[Supplied material]

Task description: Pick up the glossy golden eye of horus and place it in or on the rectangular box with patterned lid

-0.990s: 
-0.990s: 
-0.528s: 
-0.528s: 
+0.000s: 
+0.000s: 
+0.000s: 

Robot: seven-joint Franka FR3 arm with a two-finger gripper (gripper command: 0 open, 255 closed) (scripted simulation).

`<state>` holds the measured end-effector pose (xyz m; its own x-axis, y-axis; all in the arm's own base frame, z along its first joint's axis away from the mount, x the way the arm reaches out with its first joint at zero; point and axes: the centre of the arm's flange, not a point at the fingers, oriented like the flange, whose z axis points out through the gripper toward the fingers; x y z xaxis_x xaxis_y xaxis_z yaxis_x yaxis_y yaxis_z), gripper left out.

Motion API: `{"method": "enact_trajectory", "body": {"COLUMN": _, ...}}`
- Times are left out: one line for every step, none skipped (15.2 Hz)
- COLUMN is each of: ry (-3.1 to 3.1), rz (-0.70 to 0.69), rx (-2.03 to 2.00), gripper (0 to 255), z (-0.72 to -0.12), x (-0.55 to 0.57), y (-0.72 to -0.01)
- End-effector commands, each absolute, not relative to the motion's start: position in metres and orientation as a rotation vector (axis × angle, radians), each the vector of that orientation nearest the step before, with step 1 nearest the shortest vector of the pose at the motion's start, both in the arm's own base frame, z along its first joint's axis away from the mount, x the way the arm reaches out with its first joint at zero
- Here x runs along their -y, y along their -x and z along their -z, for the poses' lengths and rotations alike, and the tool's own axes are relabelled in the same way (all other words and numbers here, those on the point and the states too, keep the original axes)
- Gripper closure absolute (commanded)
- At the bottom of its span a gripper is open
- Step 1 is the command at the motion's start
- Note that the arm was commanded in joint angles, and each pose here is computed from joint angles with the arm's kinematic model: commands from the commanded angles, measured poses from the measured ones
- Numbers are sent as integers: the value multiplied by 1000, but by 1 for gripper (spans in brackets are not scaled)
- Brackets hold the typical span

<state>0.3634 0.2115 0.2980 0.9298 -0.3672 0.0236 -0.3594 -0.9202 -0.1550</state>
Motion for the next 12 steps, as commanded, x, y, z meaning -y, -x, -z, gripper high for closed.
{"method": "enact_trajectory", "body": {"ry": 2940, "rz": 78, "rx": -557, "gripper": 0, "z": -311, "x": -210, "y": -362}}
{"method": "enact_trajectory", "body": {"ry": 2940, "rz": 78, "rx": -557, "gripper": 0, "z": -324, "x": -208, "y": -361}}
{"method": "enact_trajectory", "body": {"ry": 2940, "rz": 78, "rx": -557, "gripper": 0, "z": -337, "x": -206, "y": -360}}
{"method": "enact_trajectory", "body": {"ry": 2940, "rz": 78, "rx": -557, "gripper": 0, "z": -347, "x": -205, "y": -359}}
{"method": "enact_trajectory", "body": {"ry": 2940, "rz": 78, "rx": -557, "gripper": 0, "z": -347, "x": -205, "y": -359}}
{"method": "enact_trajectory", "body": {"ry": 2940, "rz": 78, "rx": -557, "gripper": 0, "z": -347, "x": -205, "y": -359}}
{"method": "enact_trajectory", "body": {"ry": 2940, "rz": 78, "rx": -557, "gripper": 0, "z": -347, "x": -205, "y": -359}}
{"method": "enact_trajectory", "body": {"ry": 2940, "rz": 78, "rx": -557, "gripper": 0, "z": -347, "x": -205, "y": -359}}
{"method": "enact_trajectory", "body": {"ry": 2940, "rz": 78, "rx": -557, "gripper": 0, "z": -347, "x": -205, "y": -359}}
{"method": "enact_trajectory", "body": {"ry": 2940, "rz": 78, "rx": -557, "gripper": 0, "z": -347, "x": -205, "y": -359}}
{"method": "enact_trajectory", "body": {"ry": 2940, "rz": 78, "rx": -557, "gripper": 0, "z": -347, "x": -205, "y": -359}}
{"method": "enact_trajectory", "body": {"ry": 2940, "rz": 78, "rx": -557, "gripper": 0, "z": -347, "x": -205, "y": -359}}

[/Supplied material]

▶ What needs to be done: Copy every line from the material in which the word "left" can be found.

▶ Result below:
`<state>` holds the measured end-effector pose (xyz m; its own x-axis, y-axis; all in the arm's own base frame, z along its first joint's axis away from the mount, x the way the arm reaches out with its first joint at zero; point and axes: the centre of the arm's flange, not a point at the fingers, oriented like the flange, whose z axis points out through the gripper toward the fingers; x y z xaxis_x xaxis_y xaxis_z yaxis_x yaxis_y yaxis_z), gripper left out.
- Times are left out: one line for every step, none skipped (15.2 Hz)

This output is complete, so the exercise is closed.